◆ Given data ◆
Content starts
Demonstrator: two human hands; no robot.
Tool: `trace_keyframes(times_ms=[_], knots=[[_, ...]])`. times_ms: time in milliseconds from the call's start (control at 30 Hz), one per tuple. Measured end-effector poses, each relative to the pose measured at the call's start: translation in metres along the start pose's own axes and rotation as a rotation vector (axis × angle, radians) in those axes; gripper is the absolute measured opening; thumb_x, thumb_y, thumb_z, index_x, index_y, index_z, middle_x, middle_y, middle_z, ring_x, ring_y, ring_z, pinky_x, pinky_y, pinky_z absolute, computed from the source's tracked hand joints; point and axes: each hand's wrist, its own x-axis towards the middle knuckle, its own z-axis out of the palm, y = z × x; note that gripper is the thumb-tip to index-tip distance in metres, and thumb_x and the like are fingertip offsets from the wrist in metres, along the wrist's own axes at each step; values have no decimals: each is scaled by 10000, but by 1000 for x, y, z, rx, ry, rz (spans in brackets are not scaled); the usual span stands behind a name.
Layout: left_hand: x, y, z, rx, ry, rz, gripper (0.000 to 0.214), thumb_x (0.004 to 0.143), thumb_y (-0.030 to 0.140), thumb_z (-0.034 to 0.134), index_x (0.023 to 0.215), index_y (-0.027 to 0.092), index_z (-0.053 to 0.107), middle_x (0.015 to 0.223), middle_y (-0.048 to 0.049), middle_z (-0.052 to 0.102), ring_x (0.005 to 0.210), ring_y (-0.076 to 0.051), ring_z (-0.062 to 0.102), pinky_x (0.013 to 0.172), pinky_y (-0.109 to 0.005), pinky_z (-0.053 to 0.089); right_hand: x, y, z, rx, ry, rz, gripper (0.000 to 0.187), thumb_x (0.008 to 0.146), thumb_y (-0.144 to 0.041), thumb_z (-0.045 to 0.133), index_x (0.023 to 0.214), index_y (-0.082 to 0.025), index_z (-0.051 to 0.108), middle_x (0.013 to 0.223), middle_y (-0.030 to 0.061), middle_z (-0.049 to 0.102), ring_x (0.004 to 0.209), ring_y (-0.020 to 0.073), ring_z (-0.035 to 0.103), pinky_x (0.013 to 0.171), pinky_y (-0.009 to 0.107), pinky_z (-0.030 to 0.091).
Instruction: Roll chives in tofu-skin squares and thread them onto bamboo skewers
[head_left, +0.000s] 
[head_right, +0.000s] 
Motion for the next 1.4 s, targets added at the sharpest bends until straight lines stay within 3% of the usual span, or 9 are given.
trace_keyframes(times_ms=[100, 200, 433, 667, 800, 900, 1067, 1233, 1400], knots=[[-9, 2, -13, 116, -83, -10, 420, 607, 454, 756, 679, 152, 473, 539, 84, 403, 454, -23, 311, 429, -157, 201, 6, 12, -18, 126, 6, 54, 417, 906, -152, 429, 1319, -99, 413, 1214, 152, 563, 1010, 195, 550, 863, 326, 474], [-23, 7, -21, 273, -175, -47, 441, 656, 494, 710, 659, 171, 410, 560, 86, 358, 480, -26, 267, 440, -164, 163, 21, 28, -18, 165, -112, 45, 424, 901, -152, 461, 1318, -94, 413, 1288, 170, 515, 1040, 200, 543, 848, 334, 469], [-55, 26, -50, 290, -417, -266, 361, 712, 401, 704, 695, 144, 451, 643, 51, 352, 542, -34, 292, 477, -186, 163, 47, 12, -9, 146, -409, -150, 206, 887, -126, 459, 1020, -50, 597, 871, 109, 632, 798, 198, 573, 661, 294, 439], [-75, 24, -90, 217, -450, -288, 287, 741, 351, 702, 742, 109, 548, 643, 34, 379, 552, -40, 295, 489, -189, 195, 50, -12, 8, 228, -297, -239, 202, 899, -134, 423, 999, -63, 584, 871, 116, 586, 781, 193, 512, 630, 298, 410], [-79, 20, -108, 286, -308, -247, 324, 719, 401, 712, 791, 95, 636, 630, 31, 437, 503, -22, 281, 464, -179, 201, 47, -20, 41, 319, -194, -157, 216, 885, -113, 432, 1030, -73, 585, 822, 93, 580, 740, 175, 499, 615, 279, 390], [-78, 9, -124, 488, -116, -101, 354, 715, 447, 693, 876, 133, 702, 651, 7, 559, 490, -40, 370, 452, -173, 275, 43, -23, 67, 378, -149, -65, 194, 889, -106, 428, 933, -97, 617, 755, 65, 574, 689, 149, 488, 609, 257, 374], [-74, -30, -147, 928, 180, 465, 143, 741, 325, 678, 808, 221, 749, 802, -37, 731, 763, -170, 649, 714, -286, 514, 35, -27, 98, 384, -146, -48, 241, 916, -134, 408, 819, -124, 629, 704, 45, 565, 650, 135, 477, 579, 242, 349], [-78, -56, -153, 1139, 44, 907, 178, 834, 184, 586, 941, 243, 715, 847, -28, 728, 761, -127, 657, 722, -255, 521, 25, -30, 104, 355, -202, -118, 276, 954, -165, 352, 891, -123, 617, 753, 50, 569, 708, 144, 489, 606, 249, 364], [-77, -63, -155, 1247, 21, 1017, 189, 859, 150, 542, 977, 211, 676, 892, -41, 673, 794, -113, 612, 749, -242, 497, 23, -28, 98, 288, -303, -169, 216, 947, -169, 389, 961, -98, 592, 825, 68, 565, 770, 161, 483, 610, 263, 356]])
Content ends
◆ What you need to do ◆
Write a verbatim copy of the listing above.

◆ Solution to the exercise ◆
Demonstrator: two human hands; no robot.
Tool: `trace_keyframes(times_ms=[_], knots=[[_, ...]])`. times_ms: time in milliseconds from the call's start (control at 30 Hz), one per tuple. Measured end-effector poses, each relative to the pose measured at the call's start: translation in metres along the start pose's own axes and rotation as a rotation vector (axis × angle, radians) in those axes; gripper is the absolute measured opening; thumb_x, thumb_y, thumb_z, index_x, index_y, index_z, middle_x, middle_y, middle_z, ring_x, ring_y, ring_z, pinky_x, pinky_y, pinky_z absolute, computed from the source's tracked hand joints; point and axes: each hand's wrist, its own x-axis towards the middle knuckle, its own z-axis out of the palm, y = z × x; note that gripper is the thumb-tip to index-tip distance in metres, and thumb_x and the like are fingertip offsets from the wrist in metres, along the wrist's own axes at each step; values have no decimals: each is scaled by 10000, but by 1000 for x, y, z, rx, ry, rz (spans in brackets are not scaled); the usual span stands behind a name.
Layout: left_hand: x, y, z, rx, ry, rz, gripper (0.000 to 0.214), thumb_x (0.004 to 0.143), thumb_y (-0.030 to 0.140), thumb_z (-0.034 to 0.134), index_x (0.023 to 0.215), index_y (-0.027 to 0.092), index_z (-0.053 to 0.107), middle_x (0.015 to 0.223), middle_y (-0.048 to 0.049), middle_z (-0.052 to 0.102), ring_x (0.005 to 0.210), ring_y (-0.076 to 0.051), ring_z (-0.062 to 0.102), pinky_x (0.013 to 0.172), pinky_y (-0.109 to 0.005), pinky_z (-0.053 to 0.089); right_hand: x, y, z, rx, ry, rz, gripper (0.000 to 0.187), thumb_x (0.008 to 0.146), thumb_y (-0.144 to 0.041), thumb_z (-0.045 to 0.133), index_x (0.023 to 0.214), index_y (-0.082 to 0.025), index_z (-0.051 to 0.108), middle_x (0.013 to 0.223), middle_y (-0.030 to 0.061), middle_z (-0.049 to 0.102), ring_x (0.004 to 0.209), ring_y (-0.020 to 0.073), ring_z (-0.035 to 0.103), pinky_x (0.013 to 0.171), pinky_y (-0.009 to 0.107), pinky_z (-0.030 to 0.091).
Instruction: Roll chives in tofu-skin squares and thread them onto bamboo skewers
[head_left, +0.000s] 
[head_right, +0.000s] 
Motion for the next 1.4 s, targets added at the sharpest bends until straight lines stay within 3% of the usual span, or 9 are given.
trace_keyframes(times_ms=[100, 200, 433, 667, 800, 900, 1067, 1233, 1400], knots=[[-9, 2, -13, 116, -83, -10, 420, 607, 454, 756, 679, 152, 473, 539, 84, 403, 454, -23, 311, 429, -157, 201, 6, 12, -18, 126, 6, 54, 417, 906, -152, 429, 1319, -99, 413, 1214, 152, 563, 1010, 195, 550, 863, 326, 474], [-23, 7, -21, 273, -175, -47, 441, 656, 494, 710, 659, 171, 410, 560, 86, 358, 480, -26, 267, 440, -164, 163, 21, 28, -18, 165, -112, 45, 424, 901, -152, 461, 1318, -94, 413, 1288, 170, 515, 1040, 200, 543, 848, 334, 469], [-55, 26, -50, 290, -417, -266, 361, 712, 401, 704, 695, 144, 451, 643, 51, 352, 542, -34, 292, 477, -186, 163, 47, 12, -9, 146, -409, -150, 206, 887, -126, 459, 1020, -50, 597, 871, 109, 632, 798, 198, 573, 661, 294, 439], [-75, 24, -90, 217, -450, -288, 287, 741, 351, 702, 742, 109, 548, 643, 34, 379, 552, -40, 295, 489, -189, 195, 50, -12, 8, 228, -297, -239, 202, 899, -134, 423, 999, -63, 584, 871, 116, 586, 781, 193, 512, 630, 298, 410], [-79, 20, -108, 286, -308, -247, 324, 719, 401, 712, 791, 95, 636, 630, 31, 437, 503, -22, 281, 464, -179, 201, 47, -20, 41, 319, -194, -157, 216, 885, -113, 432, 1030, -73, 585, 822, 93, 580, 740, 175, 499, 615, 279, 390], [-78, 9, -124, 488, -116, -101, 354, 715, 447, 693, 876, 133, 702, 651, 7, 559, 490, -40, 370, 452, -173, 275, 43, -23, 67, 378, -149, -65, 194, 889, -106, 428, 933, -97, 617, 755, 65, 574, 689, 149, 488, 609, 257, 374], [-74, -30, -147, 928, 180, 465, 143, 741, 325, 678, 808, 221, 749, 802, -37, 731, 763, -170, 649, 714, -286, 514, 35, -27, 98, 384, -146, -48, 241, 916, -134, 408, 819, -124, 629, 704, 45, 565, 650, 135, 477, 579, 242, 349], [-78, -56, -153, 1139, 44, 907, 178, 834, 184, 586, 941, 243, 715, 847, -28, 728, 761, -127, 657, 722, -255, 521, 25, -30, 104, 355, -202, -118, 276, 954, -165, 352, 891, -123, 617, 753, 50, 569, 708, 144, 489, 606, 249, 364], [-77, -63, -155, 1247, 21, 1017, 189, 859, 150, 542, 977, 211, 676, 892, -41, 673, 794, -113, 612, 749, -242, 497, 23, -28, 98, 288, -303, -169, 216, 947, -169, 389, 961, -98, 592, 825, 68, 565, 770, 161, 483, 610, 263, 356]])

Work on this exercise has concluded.